Лэа часто мне говорила: «Посмотри, как красиво». Она умела ценить красоту буйно цветущей сирени, силу могучих дубов и изогнутых сосен, красоту песков с камышами, сгибаемыми морским ветерком, и, что самое главное, красоту моря, то густо-зеленого, то багрового на закате.

И сейчас, когда мы прибежали на пляж, напротив стеклянного здания «Ранна-хооне» стоял, тяжело прижимая багровую воду, эсминец и по воде неслась музыка.

Офицеры с эсминца шли по умытому, твердому песку пляжа, и я, осмелев, подошел к ним, молодым, загорелым, веселым, и спросил срывающимся голосом:

— Простите, пожалуйста. Это очень трудно — стать, как вы, моряком?
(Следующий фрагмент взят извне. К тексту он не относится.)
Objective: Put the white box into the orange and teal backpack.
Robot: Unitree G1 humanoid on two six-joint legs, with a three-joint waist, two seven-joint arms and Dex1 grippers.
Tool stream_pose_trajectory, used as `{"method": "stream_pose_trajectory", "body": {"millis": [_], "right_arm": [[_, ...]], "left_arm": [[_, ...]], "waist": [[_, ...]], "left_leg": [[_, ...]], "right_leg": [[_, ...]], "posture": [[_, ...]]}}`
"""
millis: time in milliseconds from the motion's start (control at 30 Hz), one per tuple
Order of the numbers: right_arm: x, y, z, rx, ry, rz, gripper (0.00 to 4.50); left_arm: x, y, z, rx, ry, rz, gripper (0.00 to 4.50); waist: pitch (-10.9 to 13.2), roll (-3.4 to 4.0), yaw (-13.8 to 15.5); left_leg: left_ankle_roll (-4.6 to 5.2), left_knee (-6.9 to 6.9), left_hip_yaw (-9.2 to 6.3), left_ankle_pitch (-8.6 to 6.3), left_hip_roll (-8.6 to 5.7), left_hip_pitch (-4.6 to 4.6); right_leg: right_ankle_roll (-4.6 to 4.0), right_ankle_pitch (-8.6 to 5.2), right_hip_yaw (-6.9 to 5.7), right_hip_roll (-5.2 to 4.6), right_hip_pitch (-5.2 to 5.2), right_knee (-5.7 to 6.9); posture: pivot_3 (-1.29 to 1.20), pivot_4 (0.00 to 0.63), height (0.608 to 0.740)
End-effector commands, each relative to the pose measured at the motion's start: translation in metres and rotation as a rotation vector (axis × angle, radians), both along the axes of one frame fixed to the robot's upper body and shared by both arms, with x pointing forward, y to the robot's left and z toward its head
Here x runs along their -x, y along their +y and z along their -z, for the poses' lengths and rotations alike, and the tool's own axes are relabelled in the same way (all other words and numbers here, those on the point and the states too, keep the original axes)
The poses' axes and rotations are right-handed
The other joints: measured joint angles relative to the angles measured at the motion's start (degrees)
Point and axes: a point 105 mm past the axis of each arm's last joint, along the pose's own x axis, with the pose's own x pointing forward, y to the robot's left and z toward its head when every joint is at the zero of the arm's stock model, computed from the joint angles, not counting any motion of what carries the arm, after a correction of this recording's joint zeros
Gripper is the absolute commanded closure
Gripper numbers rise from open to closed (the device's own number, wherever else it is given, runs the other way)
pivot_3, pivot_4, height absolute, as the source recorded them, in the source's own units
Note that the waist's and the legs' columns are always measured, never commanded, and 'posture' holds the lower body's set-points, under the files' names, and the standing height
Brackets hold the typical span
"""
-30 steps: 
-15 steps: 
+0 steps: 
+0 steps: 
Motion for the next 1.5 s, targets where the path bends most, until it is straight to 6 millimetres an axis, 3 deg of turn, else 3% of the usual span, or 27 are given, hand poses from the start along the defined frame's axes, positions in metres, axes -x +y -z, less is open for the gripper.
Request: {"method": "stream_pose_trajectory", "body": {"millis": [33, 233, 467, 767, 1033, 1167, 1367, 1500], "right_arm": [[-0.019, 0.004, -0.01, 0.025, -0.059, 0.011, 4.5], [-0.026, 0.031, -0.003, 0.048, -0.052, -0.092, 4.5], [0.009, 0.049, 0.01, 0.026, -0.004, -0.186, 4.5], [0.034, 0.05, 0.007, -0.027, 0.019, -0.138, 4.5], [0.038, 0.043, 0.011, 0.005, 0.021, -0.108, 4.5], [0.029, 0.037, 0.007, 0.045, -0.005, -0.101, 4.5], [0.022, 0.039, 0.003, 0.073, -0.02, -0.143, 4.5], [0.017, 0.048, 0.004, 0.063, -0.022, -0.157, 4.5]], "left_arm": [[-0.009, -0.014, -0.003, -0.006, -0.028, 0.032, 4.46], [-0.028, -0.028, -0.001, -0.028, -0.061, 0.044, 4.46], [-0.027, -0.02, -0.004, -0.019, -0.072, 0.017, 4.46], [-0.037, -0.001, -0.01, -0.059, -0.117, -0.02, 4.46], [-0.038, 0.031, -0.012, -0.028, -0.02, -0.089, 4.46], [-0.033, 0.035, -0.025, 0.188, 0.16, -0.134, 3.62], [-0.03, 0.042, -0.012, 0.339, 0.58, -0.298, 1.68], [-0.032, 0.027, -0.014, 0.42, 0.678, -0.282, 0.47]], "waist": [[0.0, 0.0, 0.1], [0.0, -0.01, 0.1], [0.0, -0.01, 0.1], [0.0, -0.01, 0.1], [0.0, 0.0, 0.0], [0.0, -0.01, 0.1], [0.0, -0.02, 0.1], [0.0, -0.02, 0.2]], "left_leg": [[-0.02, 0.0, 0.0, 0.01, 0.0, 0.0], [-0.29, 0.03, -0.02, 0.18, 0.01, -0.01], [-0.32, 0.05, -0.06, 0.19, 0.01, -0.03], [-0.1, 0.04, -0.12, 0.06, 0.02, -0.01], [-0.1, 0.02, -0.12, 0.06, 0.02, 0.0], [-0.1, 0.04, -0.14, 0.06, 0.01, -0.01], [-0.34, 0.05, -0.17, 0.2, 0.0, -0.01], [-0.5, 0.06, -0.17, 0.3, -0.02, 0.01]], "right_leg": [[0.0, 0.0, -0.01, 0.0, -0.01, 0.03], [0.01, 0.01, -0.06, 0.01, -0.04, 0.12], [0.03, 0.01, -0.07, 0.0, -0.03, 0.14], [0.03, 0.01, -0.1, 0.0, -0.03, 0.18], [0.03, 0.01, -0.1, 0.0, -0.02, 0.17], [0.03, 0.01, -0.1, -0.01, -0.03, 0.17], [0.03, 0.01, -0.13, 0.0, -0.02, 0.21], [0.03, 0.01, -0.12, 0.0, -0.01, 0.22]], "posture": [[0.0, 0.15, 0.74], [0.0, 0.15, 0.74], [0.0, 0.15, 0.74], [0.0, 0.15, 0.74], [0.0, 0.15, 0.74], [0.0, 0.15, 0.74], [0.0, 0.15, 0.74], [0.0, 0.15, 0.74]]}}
Моряки рассмеялись, но один из них ответил совершенно серьезно:

— Если любишь море, парень, то ничего сложного нет.

Флоту люди нужны.

— Я люблю море.

— Подрастешь — иди в морское училище. Мы все прошли эту школу. Глядишь, и ты станешь командовать кораблем.

— Я? Эсминцем?

— А почему бы и нет? Тебя как зовут?

— Юрой.

— Фамилия?

— Строганов.

— Встретимся на морях, Строганов, — уже серьезно сказал офицер. — Я не шучу. Только будь настоящим. Флот не терпит белоручек и хлюпиков. Ну, бывай здоров, парень. У нас мало времени. Видишь, он, милый, нас ждет, — показал моряк на корабль, темневший в зареве заката. — Моя фамилия Пегасов. Иван Пегасов. А он, — показал Пегасов на товарища своего, — Савелов, мой командир.

Офицеры вошли в «Ранна-хооне».

Лэа подбежала ко мне:

— Что он сказал тебе, Юри?

— Он сказал, что я тоже могу стать моряком, когда вырасту.

— Ну. вырасти, это не так уж и долго.

Эсминец расцветился огнями. Они отражались в потемневшей воде. Осветился и «Ранна-хооне», как огромный стеклянный фонарь. Он отбрасывал светлые квадраты на темную тихую гладь.

Взявшись за руки, мы пошли между морем и светящимся рестораном и увидели за толстыми стеклами отца и его гостей. Отец сидел во главе стола и снисходительно слушал речь Шиманского, высоко поднявшего покачивающийся бокал.